Institute of Plant Science and Resources, Okayama University, Kurashiki, Okayama, Japan.
Plant & Microbial Research Unit (PMRU), Research, Technology & Value Creation Division, Nagase Viita Co. Ltd., Naka-ku, Okayama, Japan.
Biosci Biotechnol Biochem. 2024 Sep 20;88(10):1164-1171. doi: 10.1093/bbb/zbae092.

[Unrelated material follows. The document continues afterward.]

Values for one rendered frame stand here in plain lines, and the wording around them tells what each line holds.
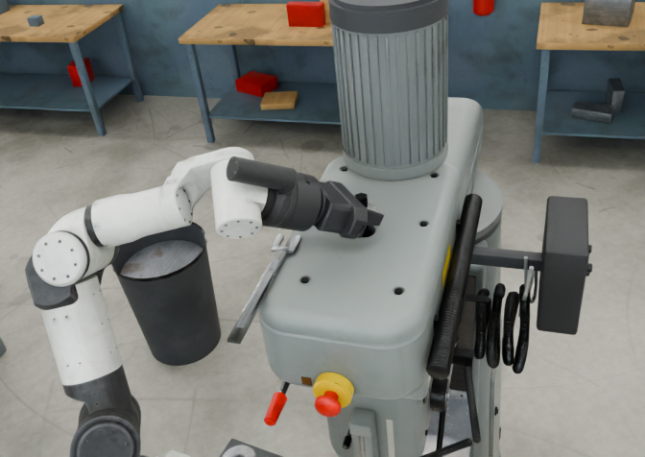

SO2/H2SO3 can damage plants. However, its toxic mechanism has still been controversial. Two models have been proposed, cytosolic acidification model and cellular oxidation model. Here, we assessed the toxic mechanism of H2SO3 in three cell types of Arabidopsis thaliana, mesophyll cells, guard cells (GCs), and petal cells. The sensitivity of GCs of Chloride channel a (CLCa)-knockout mutants to H2SO3 was significantly lower than those of wildtype plants. Expression of other CLC genes in mesophyll cells and petal cells were different from GCs. Treatment with antioxidant, disodium 4,5-dihydroxy-1,3-benzenedisulfonate (tiron), increased the median lethal concentration (LC50) of H2SO3 in GCs indicating the involvement of cellular oxidation, while the effect was negligible in mesophyll cells and petal cells. These results indicate that there are two toxic mechanisms of SO2 to Arabidopsis cells: cytosolic acidification and cellular oxidation, and the toxic mechanism may vary among cell types.
SO2/H2SO3 会对植物造成损害。然而,其毒性机制仍存在争议。目前已经提出了两种模型,即细胞质酸化模型和细胞氧化模型。在这里,我们评估了 H2SO3 在拟南芥三种细胞类型(叶肉细胞、保卫细胞和花瓣细胞)中的毒性机制。氯离子通道 a(CLCa)敲除突变体保卫细胞对 H2SO3 的敏感性明显低于野生型植物。叶肉细胞和花瓣细胞中其他 CLC 基因的表达与保卫细胞不同。抗氧化剂二钠 4,5-二羟基-1,3-苯二磺酸钠(tiron)的处理增加了 H2SO3 在保卫细胞中的半数致死浓度(LC50),表明细胞氧化的参与,而在叶肉细胞和花瓣细胞中,这种作用可以忽略不计。这些结果表明,SO2 对拟南芥细胞有两种毒性机制:细胞质酸化和细胞氧化,并且毒性机制可能因细胞类型而异。